Mahkemece, iddia, savunma, benimsenen bilirkişi raporu ve tüm dosya kapsamına göre; dava tarihi itibariyle inşaat seviyesinin %26,85 oranında olduğu ve davalı yüklenicinin 09.08.1989 tarihi itibariyle temerrüde düştüğü, mevcut inşaatın sözleşmeye göre aynı şekilde devam etmesinin teknik olarak olanaklı olmadığı, bu nedenle akdin feshi şartlarının oluştuğu, yüklenicinin tapuya hak kazanabilmesi, inşaatın sözleşmeye imar mevzuatına ve projelerine uygun bir biçimde yapılıp arsa sahibine teslim edilmesi şartına bağlı olduğundan, inşaat aşamasında arsa sahibince yükleniciye pay devredilmesinin, inşaat yapımı sırasında yükleniciye sermaye sağlanması ve işin bir an önce bitirilmesine matuf avans niteliğinde geçici bir intikal olduğu, yükleniciden bağımsız bölüm satın alanların ya da daha öncesinde yükleniciden bağımsız bölümleri satın alanlardan bağımsız bölümleri satın alanların ve ayrıca bahsi geçen bağımsız bölümler cebri icra yoluyla alınmış olsa dahi aynı şekilde malik olanların da yüklenicinin edimini yerine getirip tapuya hak kazanması halinde hak sahibi olacakları, buna göre iyiniyet savunmalarının yerinde görülmediği gerekçesiyle, davanın kabulü ile sözleşmenin feshine, davalılar adına kayıtlı bağımsız bölümlerin tapu kayıtlarının iptali ile davacılar adına hisseleri oranında tesciline, davalı T.. Ç.. hakkındaki dava atiye bırakılmış olduğundan karar verilmesine yer olmadığına dair verilen karar, davalılar B.. A.., Z. Y., M.. C.., İ.. Y.., İ.. A.., İ.. A.. vekilleri ile C.. T.., Z.. A.., Z.. K.. ve davacılar vekili tarafından temyiz edilmesi üzerine Dairemizin 18.09.2013 gün, 2952 esas ve 5494 karar sayılı ilamı ile bozulmuştur.

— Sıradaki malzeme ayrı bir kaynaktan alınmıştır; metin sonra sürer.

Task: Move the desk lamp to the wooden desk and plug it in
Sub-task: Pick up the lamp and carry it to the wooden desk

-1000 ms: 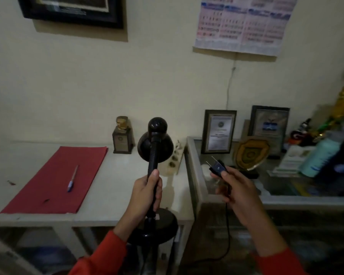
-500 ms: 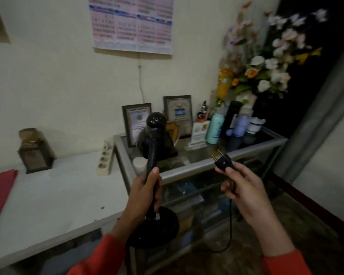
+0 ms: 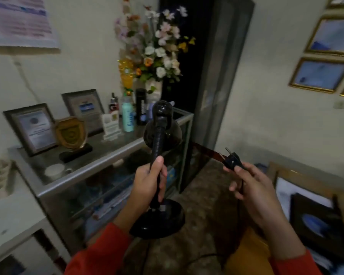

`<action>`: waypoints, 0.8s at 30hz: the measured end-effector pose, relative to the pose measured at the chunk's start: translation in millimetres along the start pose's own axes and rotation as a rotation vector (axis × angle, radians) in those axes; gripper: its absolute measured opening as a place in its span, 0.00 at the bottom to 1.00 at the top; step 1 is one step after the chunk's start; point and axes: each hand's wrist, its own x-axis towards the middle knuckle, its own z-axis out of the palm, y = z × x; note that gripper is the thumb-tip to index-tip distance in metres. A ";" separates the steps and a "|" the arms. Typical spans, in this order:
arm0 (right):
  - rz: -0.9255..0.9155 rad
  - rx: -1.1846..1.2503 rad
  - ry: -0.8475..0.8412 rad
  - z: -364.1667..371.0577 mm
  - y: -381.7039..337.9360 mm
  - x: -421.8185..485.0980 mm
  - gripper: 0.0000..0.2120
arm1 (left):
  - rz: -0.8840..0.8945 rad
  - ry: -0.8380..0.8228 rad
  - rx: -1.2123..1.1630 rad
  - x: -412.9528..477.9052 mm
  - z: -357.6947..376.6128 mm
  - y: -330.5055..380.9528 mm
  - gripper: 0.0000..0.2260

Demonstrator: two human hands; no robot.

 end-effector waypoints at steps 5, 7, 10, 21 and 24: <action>-0.060 -0.057 0.324 -105.1 -32.9 -53.4 0.09 | -0.059 -0.289 -0.024 9.0 119.2 -27.3 0.20; -0.088 -0.071 0.369 -117.1 -36.2 -53.0 0.08 | -0.095 -0.279 0.003 9.4 126.4 -28.1 0.19; -0.124 -0.100 0.410 -128.5 -47.4 -59.0 0.07 | -0.091 -0.311 -0.083 12.9 145.8 -32.8 0.19; -0.284 -0.202 0.894 -242.8 -90.2 -142.2 0.07 | -0.132 -0.791 -0.171 4.0 305.9 -61.7 0.18; -0.298 -0.224 0.991 -268.9 -98.6 -165.1 0.05 | -0.161 -0.874 -0.207 -8.3 343.1 -70.0 0.19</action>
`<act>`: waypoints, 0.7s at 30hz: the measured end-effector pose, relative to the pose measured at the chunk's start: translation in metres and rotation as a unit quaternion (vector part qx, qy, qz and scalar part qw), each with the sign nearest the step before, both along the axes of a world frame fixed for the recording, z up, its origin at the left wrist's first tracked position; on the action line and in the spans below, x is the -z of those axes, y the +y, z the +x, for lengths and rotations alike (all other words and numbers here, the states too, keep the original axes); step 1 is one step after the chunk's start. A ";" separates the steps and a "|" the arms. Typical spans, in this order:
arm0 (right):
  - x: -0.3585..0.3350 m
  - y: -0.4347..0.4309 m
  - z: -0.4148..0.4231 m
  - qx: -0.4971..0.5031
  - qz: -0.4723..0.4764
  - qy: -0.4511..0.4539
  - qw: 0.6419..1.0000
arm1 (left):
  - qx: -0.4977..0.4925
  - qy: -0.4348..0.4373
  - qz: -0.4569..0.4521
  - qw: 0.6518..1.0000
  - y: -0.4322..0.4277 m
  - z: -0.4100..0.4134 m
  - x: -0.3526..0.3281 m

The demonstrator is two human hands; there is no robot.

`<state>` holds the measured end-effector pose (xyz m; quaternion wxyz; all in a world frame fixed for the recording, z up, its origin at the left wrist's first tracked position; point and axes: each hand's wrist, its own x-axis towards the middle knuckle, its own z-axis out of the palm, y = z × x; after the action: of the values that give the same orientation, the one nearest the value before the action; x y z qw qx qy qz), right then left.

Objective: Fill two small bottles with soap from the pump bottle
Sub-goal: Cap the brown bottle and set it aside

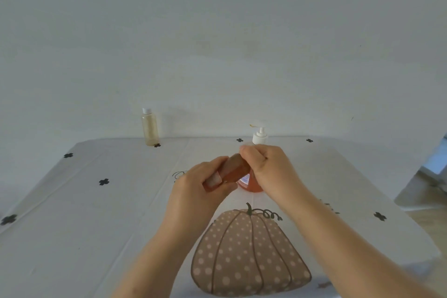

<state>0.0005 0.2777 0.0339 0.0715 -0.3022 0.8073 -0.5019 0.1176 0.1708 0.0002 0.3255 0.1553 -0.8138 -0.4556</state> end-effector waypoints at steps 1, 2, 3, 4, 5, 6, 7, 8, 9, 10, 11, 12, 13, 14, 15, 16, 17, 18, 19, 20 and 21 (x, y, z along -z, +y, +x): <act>0.000 -0.008 0.001 0.006 0.003 -0.001 1.000 | -0.011 0.001 -0.001 1.000 -0.004 0.001 0.000; -0.001 -0.016 0.002 0.008 0.010 0.002 1.000 | -0.021 0.000 -0.001 1.000 -0.009 0.001 0.000; -0.001 -0.025 0.002 0.005 0.021 0.007 1.000 | -0.031 0.000 0.001 1.000 -0.015 0.000 0.001; -0.003 -0.034 0.002 0.001 0.033 0.014 0.999 | -0.040 -0.002 0.004 0.999 -0.022 -0.001 0.001; -0.004 -0.042 0.002 -0.005 0.043 0.021 0.999 | -0.047 -0.007 0.010 0.999 -0.028 -0.003 0.001; -0.006 -0.049 0.002 -0.010 0.052 0.031 0.998 | -0.054 -0.014 0.017 0.998 -0.035 -0.005 0.002; -0.008 -0.057 0.002 -0.015 0.061 0.044 0.997 | -0.063 -0.023 0.025 0.997 -0.043 -0.007 0.003; -0.009 -0.066 0.002 -0.020 0.068 0.056 0.996 | -0.071 -0.033 0.035 0.996 -0.050 -0.011 0.004; -0.011 -0.075 0.001 -0.025 0.073 0.063 0.995 | -0.077 -0.042 0.045 0.995 -0.059 -0.014 0.006; -0.012 -0.085 -0.001 -0.030 0.073 0.066 0.995 | -0.077 -0.047 0.055 0.994 -0.068 -0.019 0.009; -0.014 -0.096 -0.004 -0.038 0.074 0.067 0.994 | -0.073 -0.051 0.065 0.994 -0.078 -0.024 0.012; -0.015 -0.104 -0.007 -0.045 0.077 0.071 0.993 | -0.069 -0.055 0.072 0.994 -0.084 -0.029 0.013; -0.018 -0.115 -0.011 -0.054 0.086 0.078 0.992 | -0.068 -0.057 0.075 0.993 -0.092 -0.034 0.014; -0.019 -0.123 -0.015 -0.062 0.095 0.083 0.990 | -0.069 -0.058 0.076 0.993 -0.100 -0.039 0.016; -0.021 -0.133 -0.020 -0.072 0.102 0.086 0.989 | -0.073 -0.058 0.079 0.993 -0.109 -0.044 0.017; -0.022 -0.141 -0.024 -0.081 0.104 0.087 0.987 | -0.076 -0.058 0.082 0.992 -0.116 -0.048 0.017; -0.022 -0.147 -0.028 -0.084 0.108 0.091 0.986 | -0.080 -0.061 0.081 0.992 -0.122 -0.052 0.016; -0.023 -0.155 -0.033 -0.085 0.112 0.100 0.985 | -0.082 -0.063 0.083 0.991 -0.130 -0.056 0.016; -0.022 -0.159 -0.036 -0.079 0.121 0.116 0.983 | -0.084 -0.063 0.088 0.991 -0.134 -0.059 0.015; -0.022 -0.167 -0.040 -0.074 0.132 0.137 0.979 | -0.094 -0.059 0.093 0.989 -0.144 -0.062 0.014; -0.022 -0.172 -0.044 -0.064 0.144 0.159 0.975 | -0.111 -0.055 0.092 0.988 -0.151 -0.064 0.013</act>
<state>-0.0432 0.1060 0.0561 0.0175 -0.4158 0.8512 -0.3199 0.0536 0.0202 -0.0131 0.3134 0.2985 -0.7626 -0.4807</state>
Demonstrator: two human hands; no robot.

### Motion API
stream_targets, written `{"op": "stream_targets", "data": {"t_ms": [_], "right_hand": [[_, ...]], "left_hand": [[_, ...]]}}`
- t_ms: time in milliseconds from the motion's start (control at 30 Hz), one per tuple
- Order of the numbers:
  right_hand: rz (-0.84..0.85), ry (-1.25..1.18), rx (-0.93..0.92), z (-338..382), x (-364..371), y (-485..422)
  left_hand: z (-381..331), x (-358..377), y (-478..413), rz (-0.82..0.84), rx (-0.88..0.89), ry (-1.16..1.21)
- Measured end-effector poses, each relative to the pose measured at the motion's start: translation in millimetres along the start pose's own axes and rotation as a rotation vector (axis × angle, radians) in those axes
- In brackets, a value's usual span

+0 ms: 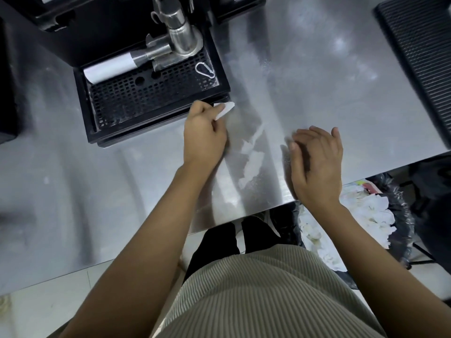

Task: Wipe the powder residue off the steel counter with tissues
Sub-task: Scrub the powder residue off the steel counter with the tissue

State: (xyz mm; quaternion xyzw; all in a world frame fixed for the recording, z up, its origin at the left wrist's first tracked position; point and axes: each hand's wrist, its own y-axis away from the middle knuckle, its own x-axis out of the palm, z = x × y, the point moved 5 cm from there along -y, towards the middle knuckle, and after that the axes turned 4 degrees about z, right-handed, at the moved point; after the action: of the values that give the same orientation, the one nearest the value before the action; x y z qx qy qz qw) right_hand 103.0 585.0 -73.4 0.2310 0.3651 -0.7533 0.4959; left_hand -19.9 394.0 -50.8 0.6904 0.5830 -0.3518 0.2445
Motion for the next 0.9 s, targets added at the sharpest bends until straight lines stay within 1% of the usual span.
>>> {"op": "stream_targets", "data": {"t_ms": [67, 133, 167, 233, 300, 333, 367, 433, 467, 533, 600, 667, 767, 900], "right_hand": [[-0.006, 0.008, -0.009, 0, 0, 0], [-0.014, 0.014, -0.014, 1, 0, 0], [-0.018, 0.014, -0.014, 0, 0, 0], [-0.028, 0.019, -0.015, -1, 1, 1], [-0.037, 0.025, -0.018, -1, 1, 1], [-0.038, 0.025, -0.018, -2, 2, 1], [-0.040, 0.024, -0.018, -2, 2, 1], [-0.044, 0.021, -0.016, -1, 2, 2], [-0.046, 0.017, -0.017, 0, 2, 2], [-0.053, 0.013, -0.015, -1, 2, 2], [-0.061, 0.014, -0.015, -2, 1, 2], [-0.068, 0.017, -0.013, -1, 1, 2], [-0.068, 0.017, -0.011, -1, 1, 2], [-0.069, 0.023, -0.008, -1, -1, 2]], "left_hand": [[-3, 9, 4, 0.000, 0.008, -0.014], [-17, 22, 12, 0.029, 0.062, 0.021], [-25, 29, 17, 0.062, 0.097, 0.048], [-41, 40, 28, 0.185, 0.171, 0.102], [-48, 41, 34, 0.279, 0.199, 0.119], [-46, 36, 35, 0.269, 0.184, 0.128], [-41, 27, 35, 0.220, 0.149, 0.140], [-20, 3, 39, 0.064, 0.040, 0.131], [-6, -10, 44, -0.006, -0.017, 0.096], [18, -27, 59, -0.052, -0.087, -0.010], [28, -32, 77, -0.004, -0.062, -0.108], [25, -26, 92, 0.058, -0.026, -0.129], [-1, -5, 104, 0.142, -0.018, -0.077], [-34, 23, 99, 0.288, 0.041, 0.038]]}}
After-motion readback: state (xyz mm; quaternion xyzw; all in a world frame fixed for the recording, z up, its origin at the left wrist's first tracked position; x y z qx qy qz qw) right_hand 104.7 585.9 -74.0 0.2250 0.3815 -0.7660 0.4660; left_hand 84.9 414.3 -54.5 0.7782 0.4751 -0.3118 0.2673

Bu kez, davacılar vekili ile bir kısım davalılar vekili karar düzeltme isteminde bulunmuştur.
Yargıtay ilamında belirtilen gerektirici sebeplere göre, HUMK"nun 440.maddesinde sayılan hallerden hiçbirisine uymayan karar düzeltme isteminin reddi gerekmiştir.
SONUÇ: Yukarıda açıklanan nedenlerle, davacılar vekili ile bir kısım davalılar vekilinin karar düzeltme isteminin REDDİNE, davalılardan alınması gereken harçlar peşin olarak yatırıldığından yeniden harç alınmasına gerek olmadığına, 578,35 TL harç ve takdiren davacılardan 226,00 TL para cezasının karar düzeltme isteyenden alınarak Hazine"ye gelir kaydedilmesine, 17.10.2014 tarihinde oybirliğiyle karar verildi.